The book is a must read: (Amazon page)
It should be read in tandem with Aquariums of Pyongyang.
Both books give an intimate description of what a demented Disney World Kim Il-Sung and Kim Jong-Il created. Both books are firsthand accounts of just how screwed up and unimaginable life is in this nation.
Both are highly readable – written in an oral storytelling tradition common to autobiographies that are written by an author through detailed, exhaustive conversations with the person it is about.
The Reluctant Communist is about an American soldier stationed in South Korea who defected to the North during the period of the Vietnam War – then – spent the next 40 years of his life suffering in that twisted society.
While in NK, he eventually married a Japanese woman – who had been kidnapped in Japan by North Korean covert operatives so she could teach North Korean spies the Japanese language and customs. She was just one of a handful of people NK has kidnapped for such purposes.
After several decades of hellish life in the North, Jenkins’s wife was allowed to return to Japan as a measure by Pyongyang to ease tension after it officially acknowledged the kidnapping program. (NK was on the verge of convincing Tokyo to give it massive economic aid as part of “normalizing” relations when the acknowledgment unexpectedly exploded in Japanese society making such economic aid politically impossible for the ruling party in Japan.)
Robert Jenkins himself was allowed to leave the North, as were other spouses and family members of the once-abducted Japanese, when Japan and world opinion continued to press North Korea on the issue.
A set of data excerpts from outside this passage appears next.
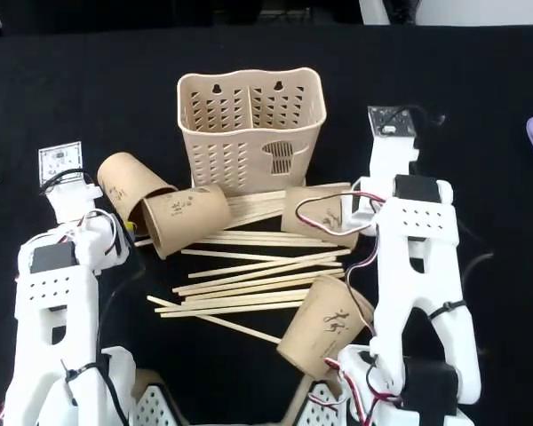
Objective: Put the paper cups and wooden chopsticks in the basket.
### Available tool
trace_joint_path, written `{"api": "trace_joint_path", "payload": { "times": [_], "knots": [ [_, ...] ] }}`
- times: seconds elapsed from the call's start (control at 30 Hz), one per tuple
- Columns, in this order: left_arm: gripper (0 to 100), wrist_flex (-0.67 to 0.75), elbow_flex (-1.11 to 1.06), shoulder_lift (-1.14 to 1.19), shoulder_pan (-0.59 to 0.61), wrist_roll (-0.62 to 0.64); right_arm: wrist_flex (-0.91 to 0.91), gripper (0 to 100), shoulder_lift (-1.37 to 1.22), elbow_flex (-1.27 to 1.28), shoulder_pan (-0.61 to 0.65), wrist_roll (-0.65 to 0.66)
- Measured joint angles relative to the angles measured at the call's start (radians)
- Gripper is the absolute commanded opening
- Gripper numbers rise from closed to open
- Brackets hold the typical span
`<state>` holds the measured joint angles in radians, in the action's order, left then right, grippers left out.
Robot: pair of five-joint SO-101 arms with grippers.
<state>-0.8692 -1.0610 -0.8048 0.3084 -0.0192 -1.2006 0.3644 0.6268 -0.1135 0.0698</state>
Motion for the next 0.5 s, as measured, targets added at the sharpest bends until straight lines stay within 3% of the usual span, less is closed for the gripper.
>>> {"api": "trace_joint_path", "payload": {
  "times": [0.27, 0.5],
  "knots": [
    [22, 0.000, 0.000, 0.000, 0.000, 0.000, -0.098, 1.1, 0.195, 0.002, 0.000, 0.002],
    [22, 0.000, 0.000, 0.000, 0.000, 0.000, -0.166, 1.1, 0.393, 0.002, 0.000, 0.112]
  ]
}}
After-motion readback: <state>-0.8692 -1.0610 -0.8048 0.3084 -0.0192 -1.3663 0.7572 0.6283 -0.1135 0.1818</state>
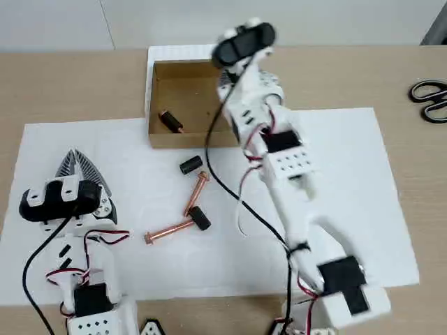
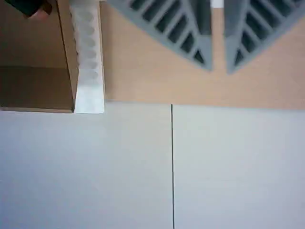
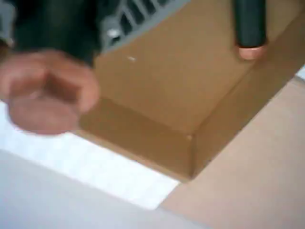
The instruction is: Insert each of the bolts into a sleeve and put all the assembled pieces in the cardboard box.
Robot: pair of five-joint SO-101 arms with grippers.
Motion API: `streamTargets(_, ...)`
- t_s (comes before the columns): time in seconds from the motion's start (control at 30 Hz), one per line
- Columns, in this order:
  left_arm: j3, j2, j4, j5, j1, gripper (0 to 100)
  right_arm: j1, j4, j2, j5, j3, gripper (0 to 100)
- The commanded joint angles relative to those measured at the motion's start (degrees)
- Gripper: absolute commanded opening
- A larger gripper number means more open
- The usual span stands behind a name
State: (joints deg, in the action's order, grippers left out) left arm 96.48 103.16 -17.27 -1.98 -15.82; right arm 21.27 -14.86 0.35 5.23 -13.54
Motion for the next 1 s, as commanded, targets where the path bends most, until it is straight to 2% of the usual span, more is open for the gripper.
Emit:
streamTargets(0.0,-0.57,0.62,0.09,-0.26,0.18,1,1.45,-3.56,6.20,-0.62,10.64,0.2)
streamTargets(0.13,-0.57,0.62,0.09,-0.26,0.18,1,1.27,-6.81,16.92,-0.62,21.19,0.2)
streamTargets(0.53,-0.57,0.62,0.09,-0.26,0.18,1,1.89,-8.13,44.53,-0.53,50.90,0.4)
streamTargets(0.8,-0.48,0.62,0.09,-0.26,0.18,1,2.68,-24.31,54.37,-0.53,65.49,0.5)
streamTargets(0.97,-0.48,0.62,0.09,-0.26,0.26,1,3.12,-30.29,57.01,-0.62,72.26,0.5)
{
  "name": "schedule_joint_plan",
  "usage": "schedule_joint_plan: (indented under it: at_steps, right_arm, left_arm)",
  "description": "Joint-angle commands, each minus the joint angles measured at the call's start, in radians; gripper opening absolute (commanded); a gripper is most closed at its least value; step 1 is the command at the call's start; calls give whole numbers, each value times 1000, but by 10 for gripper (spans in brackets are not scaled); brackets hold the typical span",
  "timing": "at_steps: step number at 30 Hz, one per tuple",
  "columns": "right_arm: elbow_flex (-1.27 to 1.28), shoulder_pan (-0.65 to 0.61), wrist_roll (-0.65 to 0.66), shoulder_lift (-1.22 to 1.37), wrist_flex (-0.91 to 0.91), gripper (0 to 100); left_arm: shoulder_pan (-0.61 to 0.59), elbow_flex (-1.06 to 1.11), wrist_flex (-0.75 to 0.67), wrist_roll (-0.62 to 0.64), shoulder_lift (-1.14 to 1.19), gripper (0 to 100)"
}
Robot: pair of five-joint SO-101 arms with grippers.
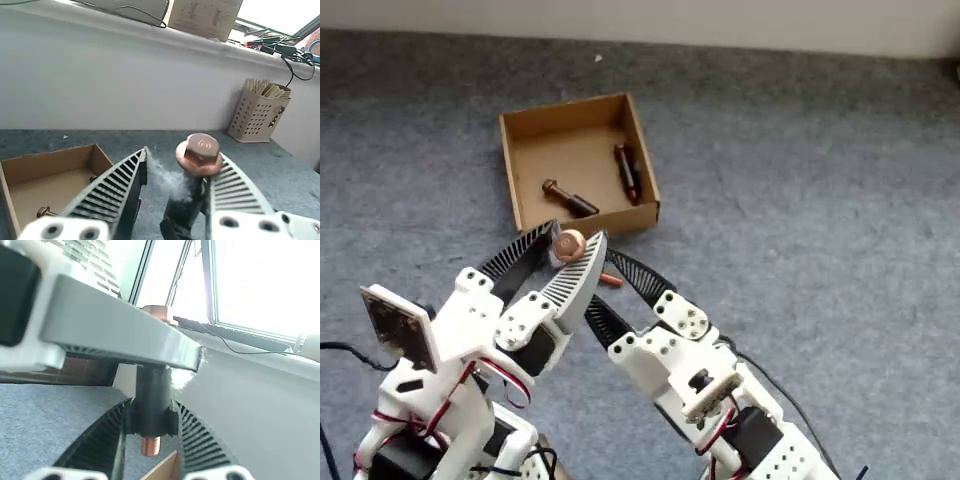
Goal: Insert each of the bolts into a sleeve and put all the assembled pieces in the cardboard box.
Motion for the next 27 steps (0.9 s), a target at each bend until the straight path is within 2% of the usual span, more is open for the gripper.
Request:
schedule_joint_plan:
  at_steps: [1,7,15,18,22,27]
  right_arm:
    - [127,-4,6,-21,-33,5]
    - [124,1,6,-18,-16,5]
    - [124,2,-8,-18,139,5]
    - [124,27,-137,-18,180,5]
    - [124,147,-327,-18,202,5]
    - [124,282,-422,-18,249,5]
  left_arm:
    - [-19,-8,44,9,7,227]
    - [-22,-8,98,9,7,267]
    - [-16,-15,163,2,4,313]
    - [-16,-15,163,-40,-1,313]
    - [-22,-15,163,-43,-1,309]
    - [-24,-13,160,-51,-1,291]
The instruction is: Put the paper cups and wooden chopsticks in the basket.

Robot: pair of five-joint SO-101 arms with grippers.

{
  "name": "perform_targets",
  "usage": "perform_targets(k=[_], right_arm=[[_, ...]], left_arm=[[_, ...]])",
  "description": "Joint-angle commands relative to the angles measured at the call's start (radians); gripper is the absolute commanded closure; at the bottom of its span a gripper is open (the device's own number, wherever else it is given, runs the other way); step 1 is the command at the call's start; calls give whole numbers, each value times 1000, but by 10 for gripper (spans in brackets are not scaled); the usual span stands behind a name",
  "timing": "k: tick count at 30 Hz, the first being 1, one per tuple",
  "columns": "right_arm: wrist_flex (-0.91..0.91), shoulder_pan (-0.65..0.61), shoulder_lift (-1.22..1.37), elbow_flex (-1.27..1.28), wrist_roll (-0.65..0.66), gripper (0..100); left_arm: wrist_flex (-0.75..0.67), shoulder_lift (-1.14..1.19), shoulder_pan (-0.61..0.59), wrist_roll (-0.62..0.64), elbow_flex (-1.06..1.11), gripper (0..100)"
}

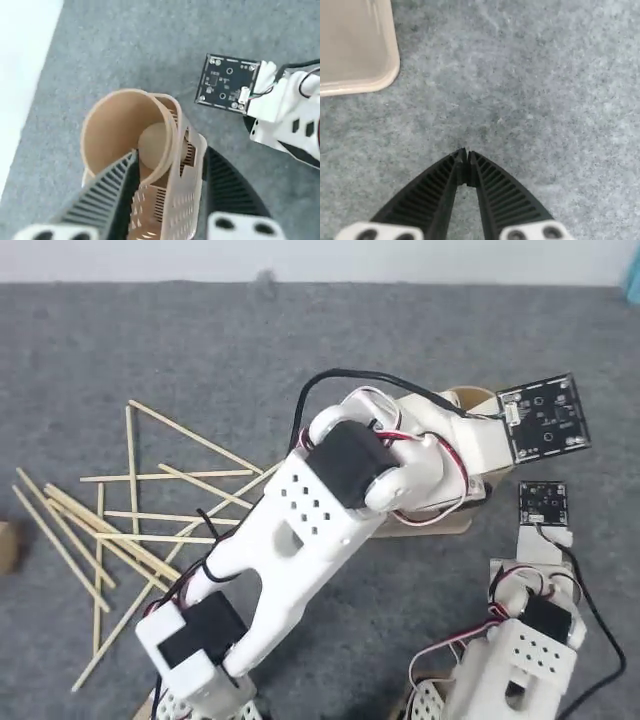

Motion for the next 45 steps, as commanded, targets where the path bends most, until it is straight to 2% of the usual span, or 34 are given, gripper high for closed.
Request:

That allowed Jenkins to tell his story in full. And it is a story you will never forget.
You have to read it to understand the depth of insanity that is North Korea…
Our Holocaust Now
I believe the people in democratic societies around the world today truly believe that – if they had been in power as the main generation during the worst tragedies in human history — the time of Stalin’s Purges or Mao’s Great Leap Forward or Pol Pot’s Killing Fields or Hitler’s Holocaust —- that they would have “done something” instead of “letting” it happen.
Our democracies do still pay much tribute to the “lessons” of Hitler’s Holocaust, but have we really learned…???
In the 1990s, North Korea’s failed system brought about a a massive famine in which a large chunk of the North Korean people starved to death — and the government refused to allow effective relief through global aid groups and the UN – and instead used the famine to weed out elements of the society it deemed undesirable.
North Korea also continues to this day to run numerous large scale concentration camps the size of some notable American cities where citizens it deems it cannot trust are systematically brutalized by a hellish life we can’t even imagine.
We do have something going on today that warrants being called a “holocaust” – and it has been going on now for over 60 years.
What are we currently doing to bring it to an end?